No pictures belong in the copy, but every line of the material below must be reproduced exactly.

RAW DATA:
★ ★ ★ ★ ★ ★ ★

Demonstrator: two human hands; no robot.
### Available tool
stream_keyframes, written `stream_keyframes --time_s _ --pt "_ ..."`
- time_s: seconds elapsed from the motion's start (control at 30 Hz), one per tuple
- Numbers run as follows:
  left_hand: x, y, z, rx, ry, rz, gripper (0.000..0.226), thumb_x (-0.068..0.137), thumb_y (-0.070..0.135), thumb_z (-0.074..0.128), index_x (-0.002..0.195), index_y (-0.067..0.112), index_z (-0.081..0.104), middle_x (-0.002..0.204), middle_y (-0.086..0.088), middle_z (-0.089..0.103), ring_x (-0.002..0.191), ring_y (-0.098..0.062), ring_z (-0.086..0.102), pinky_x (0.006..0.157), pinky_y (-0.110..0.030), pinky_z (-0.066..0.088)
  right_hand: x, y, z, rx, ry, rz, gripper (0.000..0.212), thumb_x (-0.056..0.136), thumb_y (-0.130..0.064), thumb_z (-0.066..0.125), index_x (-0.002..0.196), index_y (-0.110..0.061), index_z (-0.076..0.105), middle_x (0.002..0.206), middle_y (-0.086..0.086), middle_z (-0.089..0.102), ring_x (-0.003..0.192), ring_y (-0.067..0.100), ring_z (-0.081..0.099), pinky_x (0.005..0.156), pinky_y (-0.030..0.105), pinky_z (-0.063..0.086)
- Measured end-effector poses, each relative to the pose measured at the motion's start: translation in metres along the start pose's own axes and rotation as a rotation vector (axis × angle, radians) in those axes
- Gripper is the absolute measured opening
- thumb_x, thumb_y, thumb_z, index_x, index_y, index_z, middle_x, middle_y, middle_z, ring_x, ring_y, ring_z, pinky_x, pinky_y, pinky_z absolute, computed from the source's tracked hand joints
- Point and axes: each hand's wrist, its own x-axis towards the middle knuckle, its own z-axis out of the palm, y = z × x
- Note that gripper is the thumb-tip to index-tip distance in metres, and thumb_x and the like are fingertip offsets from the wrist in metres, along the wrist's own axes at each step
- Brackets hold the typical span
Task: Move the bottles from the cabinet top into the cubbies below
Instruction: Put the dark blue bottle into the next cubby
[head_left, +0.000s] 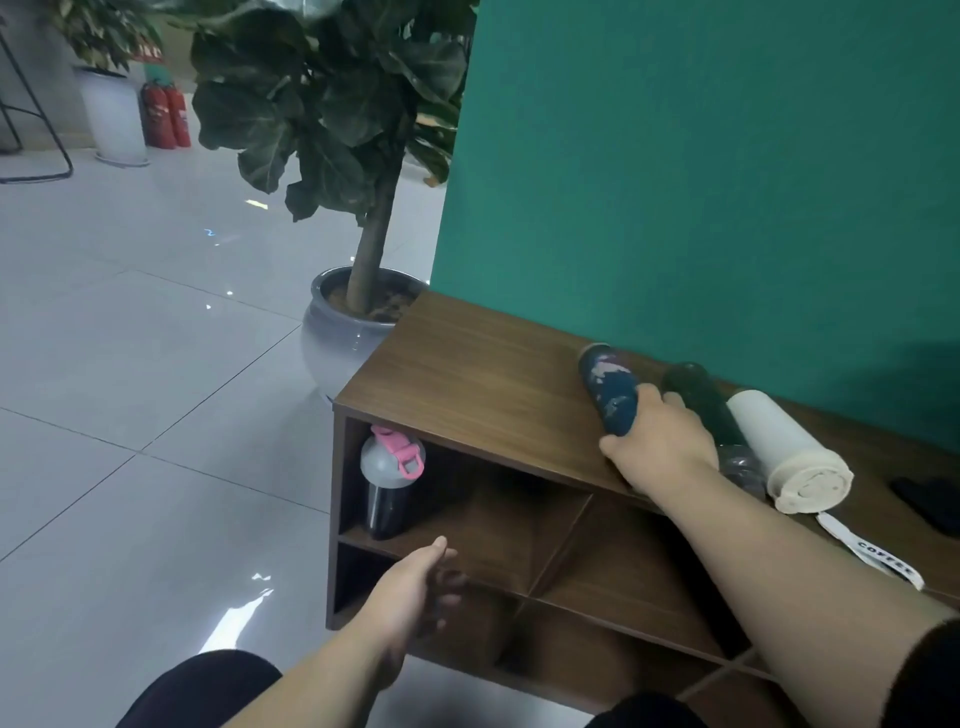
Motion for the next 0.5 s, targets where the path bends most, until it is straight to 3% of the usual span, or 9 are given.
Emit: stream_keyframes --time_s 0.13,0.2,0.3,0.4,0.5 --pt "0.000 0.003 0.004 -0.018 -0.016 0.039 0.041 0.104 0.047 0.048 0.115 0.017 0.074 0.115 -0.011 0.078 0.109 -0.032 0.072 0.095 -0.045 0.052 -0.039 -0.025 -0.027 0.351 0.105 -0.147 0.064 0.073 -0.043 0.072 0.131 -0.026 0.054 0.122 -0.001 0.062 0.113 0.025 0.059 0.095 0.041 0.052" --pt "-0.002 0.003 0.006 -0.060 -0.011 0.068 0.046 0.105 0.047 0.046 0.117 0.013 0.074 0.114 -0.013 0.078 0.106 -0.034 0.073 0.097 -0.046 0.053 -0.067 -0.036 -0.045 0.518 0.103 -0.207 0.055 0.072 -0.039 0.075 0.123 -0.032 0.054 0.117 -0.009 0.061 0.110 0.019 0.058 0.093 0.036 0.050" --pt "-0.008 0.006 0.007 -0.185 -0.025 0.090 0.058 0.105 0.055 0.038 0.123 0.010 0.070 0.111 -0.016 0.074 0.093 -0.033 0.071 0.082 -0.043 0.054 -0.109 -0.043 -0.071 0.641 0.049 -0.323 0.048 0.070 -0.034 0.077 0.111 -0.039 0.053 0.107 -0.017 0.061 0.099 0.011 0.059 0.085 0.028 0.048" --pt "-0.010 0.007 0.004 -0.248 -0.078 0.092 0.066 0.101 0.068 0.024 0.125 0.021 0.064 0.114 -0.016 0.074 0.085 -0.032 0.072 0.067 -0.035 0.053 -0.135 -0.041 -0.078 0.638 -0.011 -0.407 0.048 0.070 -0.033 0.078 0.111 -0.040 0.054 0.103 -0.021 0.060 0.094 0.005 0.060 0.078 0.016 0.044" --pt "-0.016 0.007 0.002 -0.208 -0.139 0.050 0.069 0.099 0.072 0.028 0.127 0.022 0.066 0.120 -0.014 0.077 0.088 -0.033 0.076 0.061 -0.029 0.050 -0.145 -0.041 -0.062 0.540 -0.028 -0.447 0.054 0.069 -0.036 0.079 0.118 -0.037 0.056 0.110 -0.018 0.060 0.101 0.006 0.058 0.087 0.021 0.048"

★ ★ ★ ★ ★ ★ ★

WRITTEN SOLUTION:
Demonstrator: two human hands; no robot.
### Available tool
stream_keyframes, written `stream_keyframes --time_s _ --pt "_ ..."`
- time_s: seconds elapsed from the motion's start (control at 30 Hz), one per tuple
- Numbers run as follows:
  left_hand: x, y, z, rx, ry, rz, gripper (0.000..0.226), thumb_x (-0.068..0.137), thumb_y (-0.070..0.135), thumb_z (-0.074..0.128), index_x (-0.002..0.195), index_y (-0.067..0.112), index_z (-0.081..0.104), middle_x (-0.002..0.204), middle_y (-0.086..0.088), middle_z (-0.089..0.103), ring_x (-0.002..0.191), ring_y (-0.098..0.062), ring_z (-0.086..0.102), pinky_x (0.006..0.157), pinky_y (-0.110..0.030), pinky_z (-0.066..0.088)
  right_hand: x, y, z, rx, ry, rz, gripper (0.000..0.212), thumb_x (-0.056..0.136), thumb_y (-0.130..0.064), thumb_z (-0.066..0.125), index_x (-0.002..0.196), index_y (-0.110..0.061), index_z (-0.076..0.105), middle_x (0.002..0.206), middle_y (-0.086..0.086), middle_z (-0.089..0.102), ring_x (-0.003..0.192), ring_y (-0.067..0.100), ring_z (-0.081..0.099), pinky_x (0.005..0.156), pinky_y (-0.030..0.105), pinky_z (-0.063..0.086)
- Measured end-effector poses, each relative to the pose measured at the motion's start: translation in metres along the start pose's own axes and rotation as a rotation vector (axis × angle, radians) in those axes
- Gripper is the absolute measured opening
- thumb_x, thumb_y, thumb_z, index_x, index_y, index_z, middle_x, middle_y, middle_z, ring_x, ring_y, ring_z, pinky_x, pinky_y, pinky_z absolute, computed from the source's tracked hand joints
- Point and axes: each hand's wrist, its own x-axis towards the middle knuckle, its own z-axis out of the palm, y = z × x
- Note that gripper is the thumb-tip to index-tip distance in metres, and thumb_x and the like are fingertip offsets from the wrist in metres, along the wrist's own axes at each step
- Brackets hold the typical span
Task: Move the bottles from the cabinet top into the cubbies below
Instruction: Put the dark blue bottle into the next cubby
[head_left, +0.000s] 
Motion for the next 0.5 s, targets where the path bends most, until it is straight to 3% of the usual span, or 9 are given.
Emit: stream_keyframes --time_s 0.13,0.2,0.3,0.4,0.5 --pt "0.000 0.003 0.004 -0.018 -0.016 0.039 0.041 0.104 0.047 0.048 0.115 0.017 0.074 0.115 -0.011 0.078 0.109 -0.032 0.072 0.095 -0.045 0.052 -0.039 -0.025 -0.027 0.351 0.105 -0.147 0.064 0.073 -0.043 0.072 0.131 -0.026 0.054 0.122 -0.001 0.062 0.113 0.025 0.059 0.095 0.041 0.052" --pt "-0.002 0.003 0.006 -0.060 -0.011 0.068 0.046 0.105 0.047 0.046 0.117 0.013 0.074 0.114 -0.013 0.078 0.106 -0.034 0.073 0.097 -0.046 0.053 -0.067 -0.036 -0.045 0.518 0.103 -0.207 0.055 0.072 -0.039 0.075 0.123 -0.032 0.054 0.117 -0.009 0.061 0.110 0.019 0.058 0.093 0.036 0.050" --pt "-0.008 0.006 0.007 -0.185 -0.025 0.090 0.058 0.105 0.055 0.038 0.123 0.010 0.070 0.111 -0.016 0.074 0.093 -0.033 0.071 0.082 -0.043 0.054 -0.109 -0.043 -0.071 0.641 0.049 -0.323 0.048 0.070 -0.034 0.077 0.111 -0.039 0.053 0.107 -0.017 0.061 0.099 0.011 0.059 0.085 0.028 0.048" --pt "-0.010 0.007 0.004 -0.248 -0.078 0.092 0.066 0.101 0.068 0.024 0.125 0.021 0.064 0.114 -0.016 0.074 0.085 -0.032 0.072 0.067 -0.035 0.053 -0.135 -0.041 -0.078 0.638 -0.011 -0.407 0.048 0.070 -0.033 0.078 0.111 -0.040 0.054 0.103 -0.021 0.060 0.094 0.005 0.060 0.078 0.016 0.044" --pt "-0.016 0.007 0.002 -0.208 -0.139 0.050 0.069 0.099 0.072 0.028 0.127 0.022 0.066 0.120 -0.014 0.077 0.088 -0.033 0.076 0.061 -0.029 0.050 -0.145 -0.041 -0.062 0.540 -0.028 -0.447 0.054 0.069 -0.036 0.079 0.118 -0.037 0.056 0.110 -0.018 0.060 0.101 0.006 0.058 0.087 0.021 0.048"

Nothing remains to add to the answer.